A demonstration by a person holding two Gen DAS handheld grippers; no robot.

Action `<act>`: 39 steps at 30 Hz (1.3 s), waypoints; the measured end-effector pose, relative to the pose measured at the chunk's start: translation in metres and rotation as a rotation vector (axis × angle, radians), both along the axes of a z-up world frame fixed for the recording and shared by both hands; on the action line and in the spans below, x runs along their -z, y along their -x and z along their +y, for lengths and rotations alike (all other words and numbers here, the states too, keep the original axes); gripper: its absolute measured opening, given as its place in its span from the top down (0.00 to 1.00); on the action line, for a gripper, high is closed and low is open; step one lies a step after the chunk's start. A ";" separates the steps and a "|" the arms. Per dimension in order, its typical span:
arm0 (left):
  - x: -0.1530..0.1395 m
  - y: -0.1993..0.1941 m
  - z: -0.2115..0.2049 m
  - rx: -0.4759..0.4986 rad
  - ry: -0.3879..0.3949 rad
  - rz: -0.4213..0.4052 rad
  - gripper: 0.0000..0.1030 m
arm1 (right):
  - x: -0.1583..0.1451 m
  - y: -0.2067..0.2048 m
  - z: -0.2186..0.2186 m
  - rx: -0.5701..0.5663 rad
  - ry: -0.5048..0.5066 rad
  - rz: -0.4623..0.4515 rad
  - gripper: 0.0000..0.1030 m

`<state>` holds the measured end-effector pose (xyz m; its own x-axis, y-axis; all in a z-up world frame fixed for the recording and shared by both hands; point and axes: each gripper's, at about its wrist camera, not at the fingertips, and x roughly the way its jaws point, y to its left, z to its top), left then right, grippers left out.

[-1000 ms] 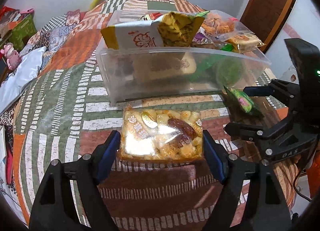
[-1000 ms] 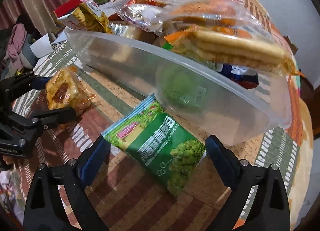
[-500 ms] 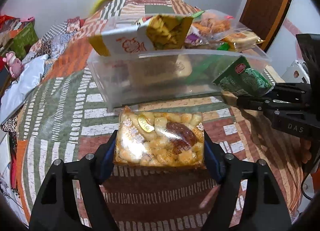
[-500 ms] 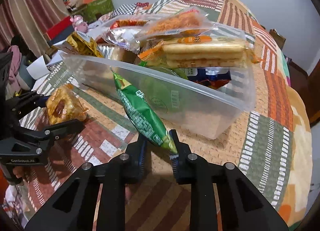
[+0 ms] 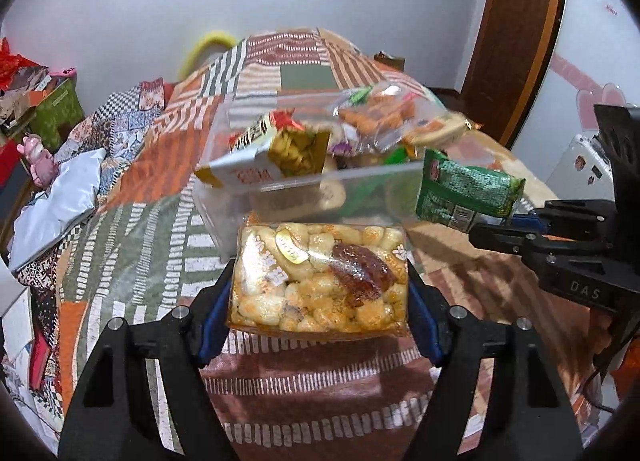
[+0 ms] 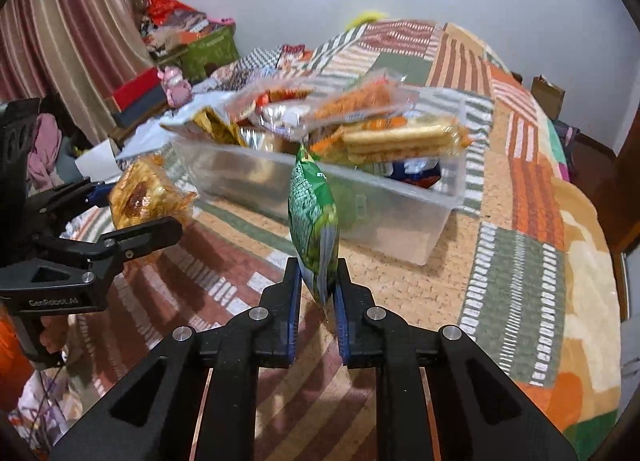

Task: Organize snacks
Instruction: 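Lift the peanut-cake pack with the left tool while the right tool grasps the green pea bag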

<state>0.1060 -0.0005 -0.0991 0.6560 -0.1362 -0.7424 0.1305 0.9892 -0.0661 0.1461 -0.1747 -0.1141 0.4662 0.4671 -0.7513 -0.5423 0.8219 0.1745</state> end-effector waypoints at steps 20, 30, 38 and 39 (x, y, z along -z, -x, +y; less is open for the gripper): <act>-0.037 0.000 0.009 -0.050 0.063 -0.074 0.28 | -0.046 0.005 -0.009 0.033 -0.135 -0.129 0.94; -0.035 -0.002 0.014 -0.062 0.076 -0.063 0.28 | -0.009 -0.001 -0.002 0.009 -0.037 0.007 0.46; -0.031 0.000 0.013 -0.056 0.073 -0.057 0.28 | 0.042 -0.004 0.025 -0.071 0.116 0.136 0.41; -0.031 0.000 0.014 -0.057 0.072 -0.058 0.28 | 0.042 0.000 0.029 -0.087 0.137 0.116 0.40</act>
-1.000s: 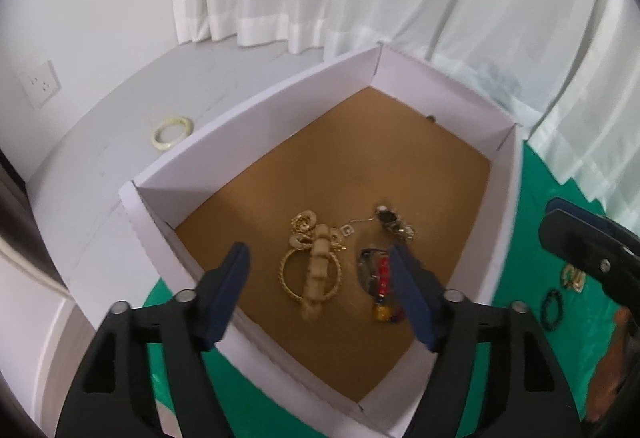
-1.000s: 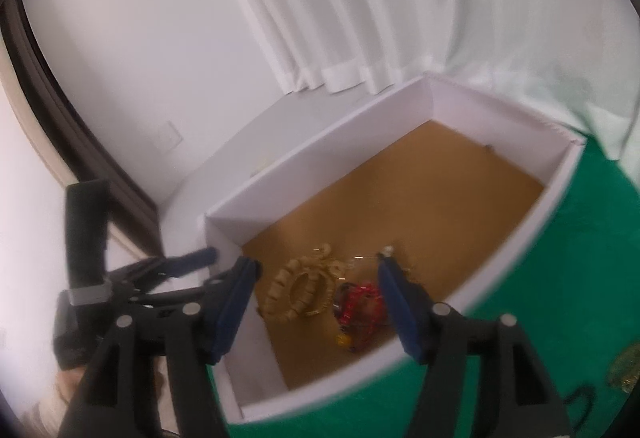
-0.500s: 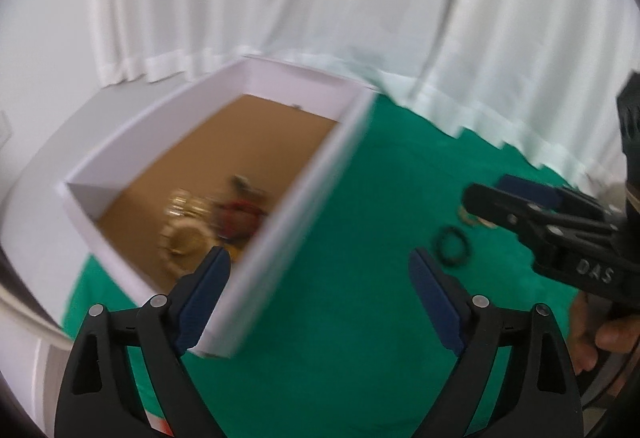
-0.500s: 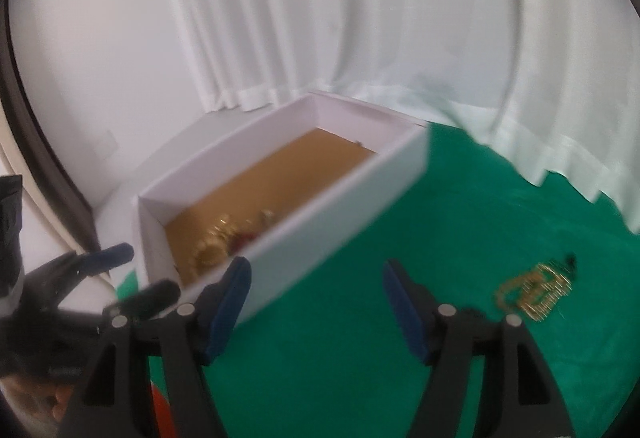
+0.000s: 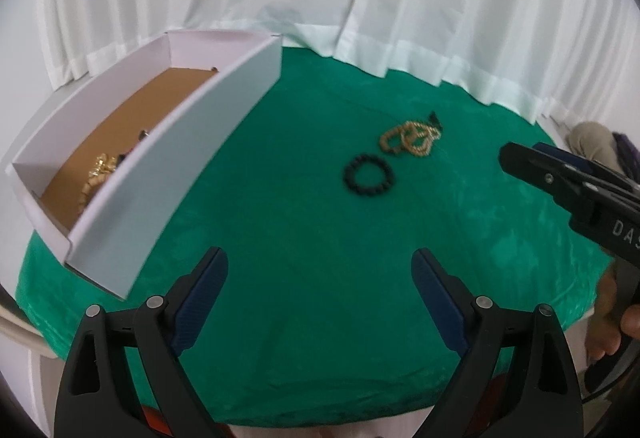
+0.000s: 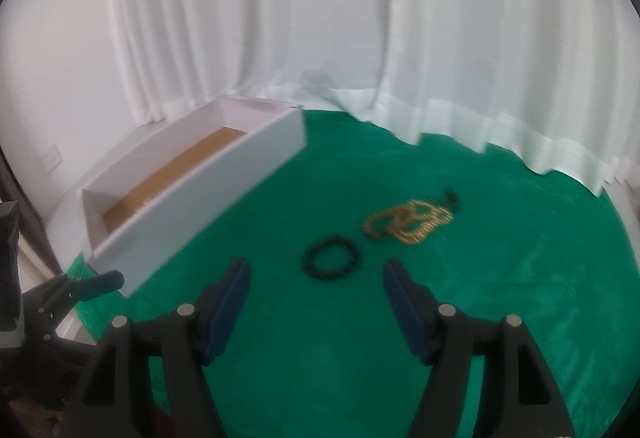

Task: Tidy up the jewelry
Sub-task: 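Move both open tools back over the black bracelet and necklaces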

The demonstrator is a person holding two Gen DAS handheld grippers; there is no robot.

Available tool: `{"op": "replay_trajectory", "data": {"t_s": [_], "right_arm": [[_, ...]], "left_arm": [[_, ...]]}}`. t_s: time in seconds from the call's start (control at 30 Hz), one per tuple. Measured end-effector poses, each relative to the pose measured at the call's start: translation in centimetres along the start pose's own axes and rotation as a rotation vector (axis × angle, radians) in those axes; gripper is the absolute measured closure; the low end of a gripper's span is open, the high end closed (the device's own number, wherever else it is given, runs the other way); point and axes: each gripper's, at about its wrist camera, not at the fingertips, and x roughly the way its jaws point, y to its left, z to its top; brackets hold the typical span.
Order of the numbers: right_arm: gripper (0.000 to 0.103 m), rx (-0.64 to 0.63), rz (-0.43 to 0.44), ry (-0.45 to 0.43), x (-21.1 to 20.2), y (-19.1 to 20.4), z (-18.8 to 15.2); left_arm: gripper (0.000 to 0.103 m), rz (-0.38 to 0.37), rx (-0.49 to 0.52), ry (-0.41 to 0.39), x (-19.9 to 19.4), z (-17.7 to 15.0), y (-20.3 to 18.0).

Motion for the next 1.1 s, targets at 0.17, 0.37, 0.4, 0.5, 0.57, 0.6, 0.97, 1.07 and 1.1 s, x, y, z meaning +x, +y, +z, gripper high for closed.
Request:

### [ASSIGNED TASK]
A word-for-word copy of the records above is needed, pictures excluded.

### [OUTPUT FOR THIS EXERCISE]
A demonstration by a person holding two Gen DAS handheld grippers; no robot.

Action `<act>`: 39 steps at 30 Hz (1.3 s), waypoints; the measured end-effector pose, relative to the pose measured at the chunk's start: translation in metres and rotation as a rotation vector (axis × angle, radians), both along the axes of a z-up world frame fixed for the recording and shared by both hands; on the action line and in the spans below, x runs along their -z, y along their -x and z along their +y, for lengths and rotations alike (all other words and numbers here, the states too, keep the original axes); gripper: its absolute measured opening, given as its place in its span from the top down (0.00 to 1.00); on the action line, for a gripper, high is closed and low is open; step one lies a step after the chunk's start. A ";" separates the steps and a "|" the arms. Per dimension in order, its typical span:
arm0 (left):
  - x: -0.1530..0.1395 m
  - y: -0.1993..0.1941 m
  - z: -0.2115..0.2049 m
  - rx: -0.4759..0.4986 rad
  - ry: -0.3879..0.3949 rad
  - rz: -0.4213..0.4052 rad
  - gripper: 0.0000..0.1030 m
arm1 (right):
  - x: -0.1583..0.1451 m
  - y: -0.2067..0.2048 m
  - z: -0.2186..0.2186 m
  - rx: -0.5701..0.5663 rad
  - ry: -0.5048..0.5066 rad
  - rz: -0.4623..0.4515 rad
  - gripper: 0.0000..0.1030 m

`<state>` holds the measured end-effector pose (xyz m; its own x-axis, y-axis; all in a z-up world frame fixed for the recording and shared by both hands; point and axes: each gripper's, at about its wrist camera, not at the fingertips, and x roughly the way its jaws point, y to its left, z to its top), left then right, grippers left out.

[-1000 ms] 
[-1000 ms] 
[-500 ms] 
[-500 ms] 
[+0 ms] 
[+0 ms] 

Task: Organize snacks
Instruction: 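Lift the peanut-cake pack with the left tool while the right tool grasps the green pea bag
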
<state>0.1060 -0.0005 -0.0991 0.6560 -0.1362 -0.7424 0.1305 0.9892 -0.0661 0.1461 -0.1747 -0.1141 0.4662 0.4671 -0.7513 -0.5423 0.8219 0.1745</state> end-effector waypoints at steps 20, 30, 38 and 39 (x, y, z along -z, -x, +y; less is open for the gripper): <act>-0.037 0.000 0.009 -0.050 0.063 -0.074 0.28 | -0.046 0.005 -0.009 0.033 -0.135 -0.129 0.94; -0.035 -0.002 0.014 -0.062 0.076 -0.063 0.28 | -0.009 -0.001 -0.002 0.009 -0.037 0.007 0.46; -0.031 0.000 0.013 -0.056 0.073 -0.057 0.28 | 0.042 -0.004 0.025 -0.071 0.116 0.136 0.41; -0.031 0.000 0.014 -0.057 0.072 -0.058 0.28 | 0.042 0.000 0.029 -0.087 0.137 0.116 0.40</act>
-1.000s: 
-1.000s: 
-0.500s: 
-0.500s: 
+0.000s: 
+0.000s: 

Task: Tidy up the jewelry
Sub-task: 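Move both open tools back over the black bracelet and necklaces
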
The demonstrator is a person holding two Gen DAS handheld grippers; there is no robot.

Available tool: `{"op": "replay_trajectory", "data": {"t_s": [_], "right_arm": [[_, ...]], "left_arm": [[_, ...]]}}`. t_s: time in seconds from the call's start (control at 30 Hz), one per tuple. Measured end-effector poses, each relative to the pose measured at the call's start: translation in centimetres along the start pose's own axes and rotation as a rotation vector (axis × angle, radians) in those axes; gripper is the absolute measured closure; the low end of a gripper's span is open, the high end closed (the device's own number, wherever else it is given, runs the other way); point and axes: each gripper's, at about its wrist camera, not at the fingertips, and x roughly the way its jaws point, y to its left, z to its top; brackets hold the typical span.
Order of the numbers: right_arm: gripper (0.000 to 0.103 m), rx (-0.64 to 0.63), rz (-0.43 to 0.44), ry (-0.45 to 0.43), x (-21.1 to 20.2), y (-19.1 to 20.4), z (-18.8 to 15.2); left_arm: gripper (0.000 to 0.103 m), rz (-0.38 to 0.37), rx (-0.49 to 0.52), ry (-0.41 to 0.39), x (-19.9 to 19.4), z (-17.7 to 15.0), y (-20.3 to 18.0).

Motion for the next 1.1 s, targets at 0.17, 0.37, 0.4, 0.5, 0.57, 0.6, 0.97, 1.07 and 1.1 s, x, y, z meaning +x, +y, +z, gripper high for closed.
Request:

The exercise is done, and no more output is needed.